The recipients are as follows:
• The Community Traditions Award — Mountain Heritage Center
Since 1975, the Mountain Heritage Center of Western Carolina University has demonstrated a commitment to community engagement and service to the region through its celebration of cultural heritage, educational efforts, research and Mountain Heritage Day Festival, which celebrated 41 years in 2015. Over the last 40 years the MHC has curated a collection of 10,000 artifacts that pertain to the history, natural history and culture of the region. This collection benefits research and award winning exhibitions put together by staff and WCU students.
• The Community Traditions Award — Goings Family
The family of accomplished professional artisans committed to preserving Cherokee traditions, have demonstrated a lifelong commitment to traditional crafts. Their passion for Cherokee craft and culture is seen in their work and commitment to passing on craft traditions through community education efforts. The family’s commitment to traditional crafts has persisted through generations.
• Brown-Hudson Folklore Award — Bill Crawford
Crawford received the honor for his work as a folklore researcher and genealogist. Crawford documents cemetery decoration traditions in Southern Appalachia and volunteers for and attends cemetery decorations throughout the region. These events bring community members together to honor and remember deceased neighbors and friends, and Crawford firmly believes cemetery traditions celebrate the character and contributions of local people.
• Brown-Hudson Folklore Award — Roger Howell
Howell received the honor for his work preserving and celebrating regional music traditions. Howell strives to document both the sonic and cultural aspects of the Appalachian music landscape. He spent years working on the “Memory Collection,” a compilation of 532 fiddle tunes, folk stories, and tributes to master musicians. The collection is housed at Mars Hill University’s Southern Appalachian Archives and will eventually be available online for public use.

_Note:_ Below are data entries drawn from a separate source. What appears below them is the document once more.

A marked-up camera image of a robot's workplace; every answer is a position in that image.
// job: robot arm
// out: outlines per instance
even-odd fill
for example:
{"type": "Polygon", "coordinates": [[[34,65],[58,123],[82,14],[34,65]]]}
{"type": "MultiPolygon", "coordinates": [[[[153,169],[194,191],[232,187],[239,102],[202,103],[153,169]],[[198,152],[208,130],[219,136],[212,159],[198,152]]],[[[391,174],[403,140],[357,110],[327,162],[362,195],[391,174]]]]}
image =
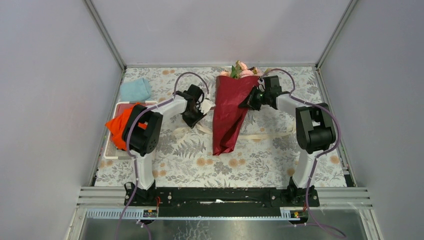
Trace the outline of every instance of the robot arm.
{"type": "MultiPolygon", "coordinates": [[[[148,111],[138,120],[137,124],[144,124],[146,127],[135,127],[133,129],[129,149],[131,154],[137,158],[137,175],[139,178],[137,187],[139,189],[147,190],[155,182],[152,174],[152,160],[155,157],[155,148],[159,141],[163,119],[170,119],[181,114],[187,125],[193,128],[214,106],[214,103],[205,99],[204,96],[203,91],[192,84],[187,91],[177,91],[173,101],[148,111]]],[[[122,134],[124,141],[128,138],[129,130],[135,118],[145,109],[146,107],[141,105],[136,105],[133,108],[122,134]]]]}
{"type": "MultiPolygon", "coordinates": [[[[254,87],[239,107],[260,110],[261,105],[265,104],[295,117],[296,138],[301,151],[299,163],[293,177],[290,178],[288,188],[292,188],[294,195],[298,196],[299,193],[296,191],[302,191],[307,187],[315,156],[329,149],[336,140],[333,121],[321,109],[295,101],[289,92],[283,92],[278,76],[264,77],[263,86],[264,91],[254,87]]],[[[329,108],[326,103],[318,105],[329,108]]],[[[313,176],[311,186],[314,184],[315,172],[313,176]]]]}

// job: white wall
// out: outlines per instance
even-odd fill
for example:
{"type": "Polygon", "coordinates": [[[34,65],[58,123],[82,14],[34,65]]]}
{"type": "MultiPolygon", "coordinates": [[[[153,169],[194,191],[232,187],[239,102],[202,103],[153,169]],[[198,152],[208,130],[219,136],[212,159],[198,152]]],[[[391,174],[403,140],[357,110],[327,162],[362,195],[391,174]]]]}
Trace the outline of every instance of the white wall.
{"type": "Polygon", "coordinates": [[[120,74],[82,0],[0,1],[0,239],[64,237],[120,74]]]}
{"type": "Polygon", "coordinates": [[[322,74],[385,240],[424,235],[424,1],[359,1],[322,74]]]}
{"type": "Polygon", "coordinates": [[[315,63],[349,0],[94,0],[128,65],[315,63]]]}

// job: orange cloth
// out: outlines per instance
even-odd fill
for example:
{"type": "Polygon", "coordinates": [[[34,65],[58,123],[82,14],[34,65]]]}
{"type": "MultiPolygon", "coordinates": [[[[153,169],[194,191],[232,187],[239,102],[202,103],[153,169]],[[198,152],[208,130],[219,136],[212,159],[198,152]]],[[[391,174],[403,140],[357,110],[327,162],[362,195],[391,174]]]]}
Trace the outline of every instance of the orange cloth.
{"type": "MultiPolygon", "coordinates": [[[[130,118],[131,112],[133,111],[134,106],[125,109],[123,113],[114,119],[108,121],[105,126],[109,129],[111,136],[111,141],[115,144],[118,149],[127,150],[127,144],[122,139],[122,135],[124,133],[125,126],[127,125],[128,119],[130,118]]],[[[144,123],[138,123],[138,127],[142,129],[146,129],[147,125],[144,123]]]]}

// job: white tag
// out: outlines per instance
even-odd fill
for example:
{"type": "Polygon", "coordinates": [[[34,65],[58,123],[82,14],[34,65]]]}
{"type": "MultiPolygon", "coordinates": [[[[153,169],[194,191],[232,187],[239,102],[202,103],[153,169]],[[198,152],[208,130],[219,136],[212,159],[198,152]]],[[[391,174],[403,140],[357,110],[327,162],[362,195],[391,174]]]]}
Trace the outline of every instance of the white tag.
{"type": "Polygon", "coordinates": [[[262,80],[262,78],[259,78],[259,80],[257,82],[259,83],[259,85],[257,86],[259,88],[259,90],[264,92],[265,91],[265,81],[262,80]]]}
{"type": "Polygon", "coordinates": [[[212,107],[215,107],[215,103],[213,103],[211,100],[209,99],[205,99],[203,100],[203,102],[200,104],[200,112],[205,115],[206,113],[208,113],[212,107]]]}

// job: metal frame
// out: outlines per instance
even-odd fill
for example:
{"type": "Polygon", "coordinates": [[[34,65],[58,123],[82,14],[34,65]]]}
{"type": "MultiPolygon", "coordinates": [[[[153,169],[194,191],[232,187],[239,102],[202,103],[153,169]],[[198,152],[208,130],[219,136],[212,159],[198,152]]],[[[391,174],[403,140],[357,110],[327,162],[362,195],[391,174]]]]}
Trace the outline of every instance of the metal frame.
{"type": "MultiPolygon", "coordinates": [[[[119,89],[120,89],[122,81],[124,80],[124,77],[125,77],[125,70],[122,70],[120,79],[118,81],[116,81],[115,92],[113,93],[113,100],[112,100],[111,106],[109,108],[109,114],[107,115],[106,121],[113,117],[115,105],[116,105],[116,103],[118,101],[118,97],[119,97],[119,89]]],[[[107,129],[107,127],[104,126],[103,132],[101,133],[101,136],[107,136],[107,133],[108,133],[108,129],[107,129]]],[[[91,168],[90,175],[89,175],[87,182],[85,184],[86,186],[91,186],[92,182],[93,182],[93,178],[96,176],[96,172],[97,172],[97,169],[98,169],[98,166],[99,166],[99,159],[101,158],[102,148],[105,144],[105,141],[106,141],[105,138],[102,138],[102,140],[100,141],[96,155],[94,156],[96,161],[94,162],[94,165],[91,168]]]]}
{"type": "MultiPolygon", "coordinates": [[[[155,207],[150,207],[148,210],[155,210],[155,207]]],[[[86,218],[93,218],[93,219],[119,219],[121,215],[122,209],[120,208],[87,208],[87,214],[86,218]]],[[[122,216],[122,219],[131,219],[131,220],[152,220],[152,217],[145,217],[143,216],[144,209],[142,208],[131,208],[127,209],[122,216]]],[[[280,210],[281,216],[269,216],[260,218],[260,220],[263,221],[299,221],[299,218],[295,218],[291,216],[290,210],[281,209],[280,210]]],[[[256,221],[258,218],[256,217],[202,217],[202,216],[181,216],[181,217],[163,217],[158,216],[155,218],[155,220],[202,220],[202,221],[236,221],[236,220],[247,220],[247,221],[256,221]]]]}
{"type": "Polygon", "coordinates": [[[343,15],[341,16],[340,21],[338,22],[334,32],[332,33],[330,40],[328,41],[327,45],[324,48],[324,51],[322,52],[322,55],[319,57],[318,62],[316,62],[316,68],[320,69],[323,65],[324,61],[326,60],[331,48],[333,47],[335,41],[339,37],[340,32],[342,31],[343,27],[345,26],[346,21],[350,17],[352,11],[354,10],[355,6],[357,5],[359,0],[350,0],[349,4],[346,7],[346,10],[344,11],[343,15]]]}
{"type": "MultiPolygon", "coordinates": [[[[213,67],[223,67],[231,68],[234,63],[222,63],[222,64],[130,64],[127,65],[127,68],[213,68],[213,67]]],[[[246,62],[248,66],[255,65],[256,67],[315,67],[316,63],[249,63],[246,62]]]]}
{"type": "MultiPolygon", "coordinates": [[[[370,199],[370,194],[365,187],[317,187],[318,196],[320,199],[320,207],[311,207],[319,210],[356,210],[361,216],[365,233],[370,240],[382,240],[380,228],[375,219],[373,205],[370,199]]],[[[123,210],[126,191],[124,187],[93,187],[85,186],[81,188],[77,201],[74,221],[71,225],[68,240],[78,240],[81,232],[84,229],[84,222],[87,213],[102,210],[101,212],[115,212],[112,217],[116,218],[116,212],[123,210]]],[[[137,212],[142,209],[152,209],[156,206],[139,206],[129,207],[131,212],[137,212]]],[[[265,217],[239,217],[236,220],[277,220],[288,221],[284,216],[290,210],[302,210],[302,207],[281,207],[281,218],[265,218],[265,217]]],[[[174,218],[175,220],[187,220],[190,218],[174,218]]]]}
{"type": "MultiPolygon", "coordinates": [[[[333,105],[331,103],[330,98],[328,97],[329,96],[328,91],[327,91],[326,85],[324,84],[322,73],[321,73],[319,68],[315,68],[314,75],[315,75],[315,78],[316,78],[316,82],[318,83],[319,92],[321,93],[321,96],[323,98],[322,100],[325,103],[327,103],[328,106],[330,107],[330,110],[332,110],[333,105]]],[[[340,163],[341,163],[341,167],[343,169],[343,173],[344,173],[343,175],[349,174],[352,178],[354,187],[356,187],[358,185],[358,182],[355,178],[355,174],[354,174],[354,171],[353,171],[352,165],[351,165],[352,161],[350,160],[349,155],[347,153],[347,150],[345,148],[345,141],[343,140],[343,137],[341,137],[340,145],[337,148],[337,152],[338,152],[338,155],[341,156],[341,162],[340,163]]]]}
{"type": "MultiPolygon", "coordinates": [[[[365,187],[316,187],[315,189],[318,192],[321,206],[311,207],[311,209],[373,209],[370,195],[365,187]]],[[[77,206],[84,208],[123,208],[125,195],[124,187],[83,186],[79,193],[77,206]]],[[[302,210],[303,207],[281,207],[281,209],[302,210]]]]}
{"type": "Polygon", "coordinates": [[[101,36],[103,37],[104,41],[106,42],[107,46],[110,49],[110,52],[113,55],[113,58],[115,59],[116,63],[119,65],[120,69],[122,71],[125,70],[126,65],[124,60],[122,59],[120,53],[118,52],[117,47],[115,46],[114,42],[112,41],[111,36],[108,33],[108,30],[106,30],[105,24],[103,23],[102,19],[100,18],[99,13],[97,12],[96,7],[94,6],[94,3],[92,0],[83,0],[86,7],[88,8],[88,12],[92,16],[94,23],[97,25],[98,30],[100,31],[101,36]]]}
{"type": "MultiPolygon", "coordinates": [[[[168,68],[177,68],[177,67],[187,67],[183,64],[168,64],[168,65],[125,65],[125,62],[122,60],[116,46],[114,45],[108,31],[106,30],[105,25],[103,24],[93,2],[91,0],[83,0],[90,12],[90,14],[93,17],[93,20],[95,21],[100,33],[102,34],[104,40],[106,41],[106,44],[108,45],[110,51],[113,54],[113,57],[115,58],[117,64],[122,69],[122,78],[118,82],[116,86],[116,92],[114,96],[114,102],[116,102],[116,99],[118,97],[118,90],[119,85],[121,84],[121,81],[123,80],[125,69],[126,68],[159,68],[159,67],[168,67],[168,68]]],[[[323,81],[323,76],[320,72],[320,68],[325,62],[332,46],[334,45],[337,37],[339,36],[342,28],[346,24],[347,19],[349,18],[350,14],[352,13],[354,7],[358,3],[358,0],[351,0],[340,19],[336,29],[334,30],[328,44],[326,45],[322,55],[320,56],[317,63],[300,63],[300,64],[256,64],[259,67],[313,67],[314,74],[318,83],[319,91],[323,97],[323,101],[328,103],[330,108],[332,108],[331,101],[328,97],[328,92],[326,89],[326,86],[323,81]]],[[[211,64],[191,64],[190,67],[216,67],[217,65],[211,65],[211,64]]],[[[109,116],[112,113],[113,106],[110,108],[111,112],[109,113],[109,116]]],[[[357,184],[355,175],[351,168],[351,160],[346,152],[344,150],[345,143],[343,139],[341,139],[341,146],[337,150],[338,154],[341,156],[342,162],[342,169],[344,174],[350,174],[352,177],[352,180],[355,184],[357,184]]],[[[103,146],[103,142],[101,143],[98,151],[97,156],[98,158],[101,148],[103,146]]],[[[90,175],[89,184],[91,183],[96,170],[98,166],[98,161],[96,161],[92,174],[90,175]]],[[[372,201],[370,199],[370,195],[368,190],[365,187],[317,187],[316,188],[318,192],[318,196],[320,199],[320,207],[311,207],[312,209],[332,209],[332,210],[346,210],[346,209],[356,209],[362,219],[362,223],[366,232],[366,235],[368,239],[372,240],[382,240],[382,234],[380,227],[377,223],[374,208],[372,205],[372,201]]],[[[74,218],[72,220],[69,235],[65,237],[65,239],[68,240],[78,240],[80,238],[81,232],[84,229],[84,223],[87,216],[87,212],[98,208],[98,209],[115,209],[115,210],[122,210],[124,208],[124,200],[125,200],[126,191],[124,187],[94,187],[94,186],[84,186],[81,188],[79,198],[77,200],[77,206],[74,214],[74,218]]],[[[141,209],[151,209],[150,206],[139,206],[139,207],[133,207],[130,206],[129,210],[141,210],[141,209]]],[[[282,211],[287,210],[301,210],[301,207],[282,207],[282,211]]]]}

• Brown-Hudson Folklore Award — Philip E. (Ted) Coyle
Coyle received the honor for his dedication to North Carolina folk culture through scholarship, teaching, fieldwork, and direct service. From 2001-2009, Coyle did ethnographic work for the National Park Services; his oral history interviews and assessments feature tradition bearers from along the Parkway and around the Great Smoky Mountains National Park. The materials have influenced the management of traditional cultural landscapes in the area.

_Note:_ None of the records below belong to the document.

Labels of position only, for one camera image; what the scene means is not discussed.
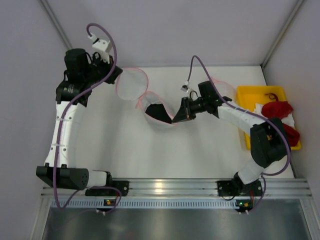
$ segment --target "metal rail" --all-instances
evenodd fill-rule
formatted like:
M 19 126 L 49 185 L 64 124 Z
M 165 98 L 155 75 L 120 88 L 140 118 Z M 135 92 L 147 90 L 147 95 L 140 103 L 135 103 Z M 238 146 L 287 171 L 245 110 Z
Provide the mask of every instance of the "metal rail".
M 59 38 L 61 39 L 64 47 L 66 48 L 66 50 L 70 50 L 72 49 L 72 44 L 70 42 L 70 40 L 68 39 L 63 27 L 61 26 L 58 18 L 56 17 L 54 11 L 52 10 L 50 4 L 48 3 L 47 0 L 38 0 L 40 5 L 43 7 L 45 13 L 47 14 L 47 16 L 49 17 L 49 20 L 51 21 L 51 23 L 53 24 Z
M 124 199 L 220 199 L 217 181 L 222 179 L 150 179 L 150 178 L 115 178 L 129 181 L 129 193 Z M 74 190 L 58 189 L 61 198 L 70 196 Z M 44 187 L 42 198 L 52 198 L 53 189 Z M 85 196 L 80 191 L 75 198 L 95 198 Z M 309 185 L 305 179 L 266 179 L 266 199 L 312 199 Z
M 264 71 L 266 68 L 270 58 L 273 56 L 275 51 L 277 50 L 277 47 L 281 43 L 282 39 L 286 35 L 289 27 L 291 26 L 292 22 L 294 21 L 295 17 L 297 16 L 300 9 L 302 9 L 303 3 L 305 0 L 297 0 L 292 11 L 290 12 L 289 16 L 287 17 L 284 25 L 282 26 L 279 34 L 277 35 L 276 39 L 274 40 L 273 44 L 271 45 L 270 49 L 268 50 L 266 56 L 264 57 L 263 62 L 261 63 L 261 69 Z

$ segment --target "zip tie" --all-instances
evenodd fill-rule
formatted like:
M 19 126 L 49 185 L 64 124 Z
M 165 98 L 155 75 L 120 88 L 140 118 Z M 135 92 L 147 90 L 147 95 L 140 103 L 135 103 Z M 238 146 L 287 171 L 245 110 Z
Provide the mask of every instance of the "zip tie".
M 65 118 L 56 118 L 56 121 L 63 121 L 63 122 L 71 122 L 71 119 L 65 119 Z
M 64 144 L 56 144 L 56 143 L 51 144 L 51 146 L 55 146 L 55 147 L 66 147 L 66 145 L 64 145 Z

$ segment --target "cable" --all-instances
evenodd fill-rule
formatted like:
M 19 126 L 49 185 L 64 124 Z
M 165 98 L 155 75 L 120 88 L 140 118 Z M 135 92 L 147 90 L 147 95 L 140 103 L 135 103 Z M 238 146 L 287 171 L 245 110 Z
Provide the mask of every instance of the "cable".
M 120 203 L 120 201 L 121 201 L 121 198 L 122 198 L 121 191 L 120 191 L 119 189 L 115 188 L 115 187 L 112 187 L 112 186 L 98 186 L 98 187 L 92 187 L 91 189 L 109 189 L 109 190 L 116 191 L 116 192 L 118 193 L 118 195 L 117 195 L 118 197 L 115 199 L 115 204 L 114 204 L 113 208 L 107 208 L 107 209 L 110 209 L 110 210 L 109 210 L 109 211 L 106 211 L 106 212 L 104 213 L 104 215 L 113 212 L 113 211 L 116 209 L 116 207 L 118 206 L 118 204 Z M 83 210 L 83 211 L 81 211 L 81 212 L 78 212 L 78 213 L 76 213 L 74 216 L 72 216 L 69 220 L 67 220 L 65 223 L 63 223 L 62 225 L 60 225 L 59 227 L 54 227 L 54 226 L 52 226 L 52 222 L 53 222 L 53 221 L 51 221 L 51 225 L 50 225 L 50 226 L 51 226 L 51 228 L 52 228 L 54 231 L 58 231 L 58 230 L 62 229 L 64 226 L 66 226 L 68 223 L 70 223 L 73 219 L 75 219 L 76 217 L 78 217 L 79 215 L 84 214 L 84 213 L 86 213 L 86 212 L 91 212 L 91 211 L 96 211 L 96 210 L 93 209 L 93 208 L 90 208 L 90 209 L 86 209 L 86 210 Z
M 190 94 L 189 94 L 189 98 L 190 98 L 191 100 L 193 100 L 193 99 L 192 99 L 192 93 L 195 93 L 196 97 L 199 98 L 198 93 L 197 93 L 195 90 L 192 90 L 192 91 L 190 92 Z
M 254 196 L 254 192 L 252 190 L 250 190 L 250 201 L 253 204 L 255 200 L 255 196 Z
M 92 89 L 98 87 L 100 84 L 104 83 L 110 76 L 111 74 L 114 72 L 115 68 L 116 68 L 116 64 L 117 64 L 117 49 L 116 49 L 116 45 L 115 42 L 112 38 L 112 36 L 107 32 L 107 30 L 105 30 L 102 26 L 100 26 L 97 23 L 90 23 L 86 26 L 86 31 L 88 33 L 88 35 L 91 37 L 92 34 L 89 31 L 90 27 L 97 27 L 99 29 L 101 29 L 109 38 L 111 45 L 113 47 L 113 52 L 114 52 L 114 61 L 112 64 L 112 67 L 109 71 L 109 73 L 103 78 L 101 79 L 99 82 L 93 84 L 90 88 L 84 90 L 83 92 L 81 92 L 79 95 L 75 96 L 65 107 L 65 109 L 63 110 L 62 114 L 61 114 L 61 119 L 64 119 L 64 117 L 67 114 L 68 109 L 70 108 L 70 106 L 79 98 L 81 98 L 83 95 L 89 93 Z M 56 206 L 58 209 L 62 210 L 64 208 L 66 208 L 66 206 L 69 204 L 70 200 L 72 199 L 72 197 L 78 192 L 75 191 L 70 197 L 69 199 L 66 201 L 65 205 L 61 206 L 59 203 L 59 199 L 58 199 L 58 190 L 57 190 L 57 164 L 58 164 L 58 158 L 59 158 L 59 144 L 60 144 L 60 138 L 61 138 L 61 131 L 62 131 L 62 125 L 63 125 L 63 121 L 59 122 L 58 125 L 58 130 L 57 130 L 57 137 L 56 137 L 56 146 L 55 146 L 55 155 L 54 155 L 54 164 L 53 164 L 53 195 L 54 195 L 54 200 L 56 203 Z
M 266 176 L 276 176 L 276 175 L 279 175 L 279 174 L 283 173 L 283 172 L 287 169 L 287 167 L 289 166 L 290 160 L 291 160 L 291 149 L 290 149 L 290 146 L 289 146 L 289 144 L 287 143 L 286 137 L 283 135 L 283 133 L 282 133 L 282 132 L 279 130 L 279 128 L 277 128 L 277 126 L 274 125 L 268 118 L 266 118 L 266 117 L 264 117 L 264 116 L 261 116 L 261 115 L 259 115 L 259 114 L 256 114 L 256 113 L 247 111 L 247 110 L 242 109 L 242 108 L 237 108 L 237 107 L 233 106 L 232 104 L 230 104 L 229 102 L 227 102 L 227 101 L 221 96 L 221 94 L 218 92 L 218 90 L 217 90 L 217 88 L 216 88 L 216 86 L 215 86 L 215 83 L 214 83 L 213 80 L 211 79 L 210 74 L 208 73 L 208 71 L 207 71 L 207 69 L 206 69 L 206 66 L 204 65 L 204 63 L 201 61 L 201 59 L 200 59 L 197 55 L 194 55 L 194 56 L 192 57 L 192 59 L 191 59 L 190 71 L 189 71 L 189 76 L 188 76 L 187 82 L 190 81 L 190 77 L 191 77 L 191 73 L 192 73 L 192 67 L 193 67 L 193 63 L 194 63 L 194 59 L 195 59 L 195 58 L 196 58 L 196 59 L 199 61 L 199 63 L 201 64 L 201 66 L 202 66 L 202 68 L 203 68 L 206 76 L 208 77 L 209 81 L 211 82 L 211 84 L 212 84 L 212 86 L 213 86 L 216 94 L 218 95 L 218 97 L 219 97 L 226 105 L 228 105 L 228 106 L 229 106 L 230 108 L 232 108 L 232 109 L 236 109 L 236 110 L 238 110 L 238 111 L 240 111 L 240 112 L 243 112 L 243 113 L 244 113 L 244 112 L 247 112 L 247 113 L 248 113 L 249 115 L 251 115 L 251 116 L 254 116 L 254 117 L 257 117 L 257 118 L 260 118 L 260 119 L 266 121 L 266 122 L 267 122 L 268 124 L 270 124 L 270 125 L 275 129 L 275 131 L 279 134 L 279 136 L 281 137 L 281 139 L 282 139 L 282 141 L 283 141 L 283 143 L 284 143 L 284 145 L 285 145 L 285 149 L 286 149 L 286 153 L 287 153 L 286 163 L 285 163 L 284 167 L 283 167 L 281 170 L 279 170 L 279 171 L 277 171 L 277 172 L 275 172 L 275 173 L 265 173 L 265 172 L 263 172 L 262 175 L 266 175 Z
M 263 191 L 262 191 L 262 194 L 259 198 L 259 200 L 256 202 L 256 204 L 253 206 L 253 208 L 249 211 L 250 213 L 252 213 L 252 211 L 254 209 L 256 209 L 258 207 L 258 205 L 261 203 L 262 199 L 264 198 L 265 196 L 265 193 L 266 193 L 266 189 L 267 189 L 267 182 L 266 182 L 266 179 L 263 175 L 261 175 L 261 178 L 263 180 Z
M 85 52 L 85 54 L 88 56 L 88 58 L 90 59 L 90 63 L 92 64 L 92 58 L 91 58 L 90 54 L 88 52 Z
M 221 196 L 224 200 L 226 200 L 226 201 L 231 201 L 231 200 L 233 200 L 236 196 L 234 195 L 233 197 L 231 197 L 231 198 L 229 198 L 229 199 L 226 199 L 226 198 L 224 198 L 223 196 Z
M 63 72 L 63 82 L 66 80 L 66 76 L 67 76 L 67 70 Z

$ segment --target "connector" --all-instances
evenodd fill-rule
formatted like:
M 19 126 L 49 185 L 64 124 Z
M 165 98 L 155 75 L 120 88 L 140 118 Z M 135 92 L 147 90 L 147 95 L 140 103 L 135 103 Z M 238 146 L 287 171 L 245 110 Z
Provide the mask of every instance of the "connector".
M 191 88 L 189 88 L 189 82 L 185 81 L 184 85 L 182 85 L 181 90 L 185 93 L 189 93 L 191 91 Z
M 105 62 L 110 64 L 110 56 L 109 52 L 112 49 L 112 45 L 110 44 L 110 41 L 99 39 L 96 36 L 92 35 L 89 37 L 93 41 L 93 51 L 100 54 L 101 59 Z
M 95 44 L 98 40 L 97 36 L 91 33 L 91 36 L 88 36 L 88 38 Z

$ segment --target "white wall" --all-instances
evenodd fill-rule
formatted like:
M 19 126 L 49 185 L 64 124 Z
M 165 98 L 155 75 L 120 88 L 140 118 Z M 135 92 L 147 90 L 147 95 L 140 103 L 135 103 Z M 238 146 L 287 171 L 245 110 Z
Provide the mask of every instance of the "white wall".
M 297 0 L 47 0 L 73 47 L 107 28 L 121 66 L 259 65 Z
M 2 0 L 0 31 L 0 239 L 22 240 L 35 222 L 65 50 L 36 0 Z
M 266 68 L 294 108 L 302 149 L 293 153 L 320 210 L 320 1 L 307 0 Z

• Brown-Hudson Folklore Award — Tom Belt
Belt received the honor for his dedication to Cherokee language revitalization through advocacy, teaching, and grassroots organizing. There are less than 300 speakers who grew up with Cherokee as their first language, and Belt meets regularly with elders of this generation to learn the nuances of the language. He then incorporates such subtleties into his teaching of students across the age spectrum, ranging from college-aged students at WCU to preschool through elementary-age students at the New Kituwah Academy, the Cherokee’s language immersion program. He also works with a Cherokee language consortium to expand new words, like computer, into the vocabulary.